2) Son attitude par rapport à sa soeur qu'il place, en accord avec le reste de la famille, dans un asile psychiatrique... Désolant, monstrueux, certes, mais je ne vois aucune bonne âme autour de moi (ni moi non plus d'ailleurs) prête à recueillir auprès d'elle une Camille dans l'état mental et physique catastrophique où elle se trouvait à l'époque, et pas mal d'années ensuite... D'autant plus que Claudel, diplomate, partait pour de longues années vivre à l'étranger...

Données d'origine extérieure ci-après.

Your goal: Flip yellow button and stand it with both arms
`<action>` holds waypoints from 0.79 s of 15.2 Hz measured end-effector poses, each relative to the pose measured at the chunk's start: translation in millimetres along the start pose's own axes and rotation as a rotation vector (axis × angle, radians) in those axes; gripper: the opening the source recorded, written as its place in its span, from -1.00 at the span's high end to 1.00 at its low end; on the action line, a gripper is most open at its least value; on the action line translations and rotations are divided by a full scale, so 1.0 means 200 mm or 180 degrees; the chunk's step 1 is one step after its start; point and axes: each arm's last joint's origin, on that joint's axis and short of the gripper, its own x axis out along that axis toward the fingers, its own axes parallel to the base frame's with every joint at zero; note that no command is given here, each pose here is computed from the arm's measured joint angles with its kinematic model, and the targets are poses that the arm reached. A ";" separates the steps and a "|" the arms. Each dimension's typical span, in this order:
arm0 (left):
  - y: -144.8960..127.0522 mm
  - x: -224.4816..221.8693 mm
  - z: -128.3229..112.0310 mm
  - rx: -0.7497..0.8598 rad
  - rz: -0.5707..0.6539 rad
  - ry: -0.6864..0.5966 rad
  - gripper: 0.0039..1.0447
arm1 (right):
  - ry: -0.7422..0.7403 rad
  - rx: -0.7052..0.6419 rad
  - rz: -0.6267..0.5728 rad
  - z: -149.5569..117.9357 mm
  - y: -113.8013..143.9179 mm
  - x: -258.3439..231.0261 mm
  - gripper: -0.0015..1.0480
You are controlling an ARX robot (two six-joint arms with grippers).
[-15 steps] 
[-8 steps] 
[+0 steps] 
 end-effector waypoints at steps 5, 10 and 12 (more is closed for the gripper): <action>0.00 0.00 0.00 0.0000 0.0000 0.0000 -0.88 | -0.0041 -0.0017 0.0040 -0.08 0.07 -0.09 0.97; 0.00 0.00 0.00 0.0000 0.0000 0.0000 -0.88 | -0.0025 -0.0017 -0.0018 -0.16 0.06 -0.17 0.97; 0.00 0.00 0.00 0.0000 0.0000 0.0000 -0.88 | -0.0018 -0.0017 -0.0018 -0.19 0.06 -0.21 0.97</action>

Dommage que ces polémiques empêchent de lire une oeuvre poétique considérable et magnifique, issue de Rimbaud, une des plus importantes du XX ème siècle en ce qu'elle est non-nihiliste et inaugure dès 1900 une nouvelle stratégie poétique, anti romantique; qu'elles empêchent de se rendre compte que Claudel est le premier -  le seul? Parce que Segalen et Perse, bon...-  à parler efficacement de la Chine, du Japon (évidemment, il  est littéralement imbibé d'Extrême Orient aprés une vingtaine d'années de séjour); qu'il est l'auteur de textes sur la peinture remarquables( l'Oeil écoute); que ses commentaires sur la Bible, témoignages d'une foi fervente, rafraîchissent bien avant Chouraqui la lecture que nous en avons; enfin qu'il est l'auteur d'une des rares oeuvres théâtrales du XX ème siècle à tenir la route (pensons au délirant Soulier de satin, ou au délicat Partage de midi, mis en scène récemment)...

Un bon livre à lire en cette journée d'anniversaire : Claudel ou la conversion sauvage, de François Angelier (Ed.Salvator).